**Your instructions**
Copy nothing but the lines below running from the line containing "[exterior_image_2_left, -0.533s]" through the line containing "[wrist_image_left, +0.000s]", both end lines included.

Collection entries:
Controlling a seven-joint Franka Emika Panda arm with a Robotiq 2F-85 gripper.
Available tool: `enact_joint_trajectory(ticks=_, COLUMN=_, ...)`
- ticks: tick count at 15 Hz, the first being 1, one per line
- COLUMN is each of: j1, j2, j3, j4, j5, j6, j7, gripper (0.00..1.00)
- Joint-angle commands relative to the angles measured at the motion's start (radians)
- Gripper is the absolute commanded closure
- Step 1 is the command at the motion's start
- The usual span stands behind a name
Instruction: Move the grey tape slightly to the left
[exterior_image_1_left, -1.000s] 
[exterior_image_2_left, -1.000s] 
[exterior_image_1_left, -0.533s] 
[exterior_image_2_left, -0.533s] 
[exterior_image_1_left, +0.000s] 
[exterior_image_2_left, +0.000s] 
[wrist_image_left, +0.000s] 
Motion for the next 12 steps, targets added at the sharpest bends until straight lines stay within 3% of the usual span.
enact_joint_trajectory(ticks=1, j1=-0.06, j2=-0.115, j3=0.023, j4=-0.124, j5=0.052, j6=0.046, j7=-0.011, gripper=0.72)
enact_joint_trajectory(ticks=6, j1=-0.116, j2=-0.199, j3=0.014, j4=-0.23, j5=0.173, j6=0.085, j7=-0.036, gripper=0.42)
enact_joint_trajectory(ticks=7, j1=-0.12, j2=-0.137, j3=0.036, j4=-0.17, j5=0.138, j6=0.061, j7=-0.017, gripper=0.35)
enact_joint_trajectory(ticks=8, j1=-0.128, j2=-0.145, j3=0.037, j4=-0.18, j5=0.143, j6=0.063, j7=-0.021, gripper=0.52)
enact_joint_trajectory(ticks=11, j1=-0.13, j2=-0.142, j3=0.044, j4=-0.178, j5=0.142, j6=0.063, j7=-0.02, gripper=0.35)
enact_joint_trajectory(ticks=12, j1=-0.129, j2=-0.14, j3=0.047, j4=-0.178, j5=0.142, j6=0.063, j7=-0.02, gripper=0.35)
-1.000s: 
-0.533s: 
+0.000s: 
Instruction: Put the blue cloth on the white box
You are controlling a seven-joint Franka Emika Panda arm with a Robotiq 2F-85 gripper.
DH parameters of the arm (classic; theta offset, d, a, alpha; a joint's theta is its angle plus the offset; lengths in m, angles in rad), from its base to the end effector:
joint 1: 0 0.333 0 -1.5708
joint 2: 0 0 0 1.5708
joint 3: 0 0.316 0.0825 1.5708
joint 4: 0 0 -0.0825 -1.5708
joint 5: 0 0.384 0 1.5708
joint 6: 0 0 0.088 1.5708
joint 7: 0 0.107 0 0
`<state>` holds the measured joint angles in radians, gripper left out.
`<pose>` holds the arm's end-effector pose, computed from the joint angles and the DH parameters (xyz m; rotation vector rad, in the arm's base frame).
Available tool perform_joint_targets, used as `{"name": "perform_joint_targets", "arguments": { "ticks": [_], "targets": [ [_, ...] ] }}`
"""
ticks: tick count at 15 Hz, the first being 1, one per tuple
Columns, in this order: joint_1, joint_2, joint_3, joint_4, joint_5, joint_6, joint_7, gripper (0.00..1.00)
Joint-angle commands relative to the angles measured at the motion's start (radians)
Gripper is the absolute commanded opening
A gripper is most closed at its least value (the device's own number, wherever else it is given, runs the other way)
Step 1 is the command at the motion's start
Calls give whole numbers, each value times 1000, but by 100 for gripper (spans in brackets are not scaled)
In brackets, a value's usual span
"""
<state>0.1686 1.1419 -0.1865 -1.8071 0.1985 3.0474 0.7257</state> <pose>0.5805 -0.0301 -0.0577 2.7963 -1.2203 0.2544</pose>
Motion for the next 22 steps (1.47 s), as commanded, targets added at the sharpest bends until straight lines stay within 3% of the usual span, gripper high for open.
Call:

**Solution to the problem**
[exterior_image_2_left, -0.533s] 
[exterior_image_1_left, +0.000s] 
[exterior_image_2_left, +0.000s] 
[wrist_image_left, +0.000s] 

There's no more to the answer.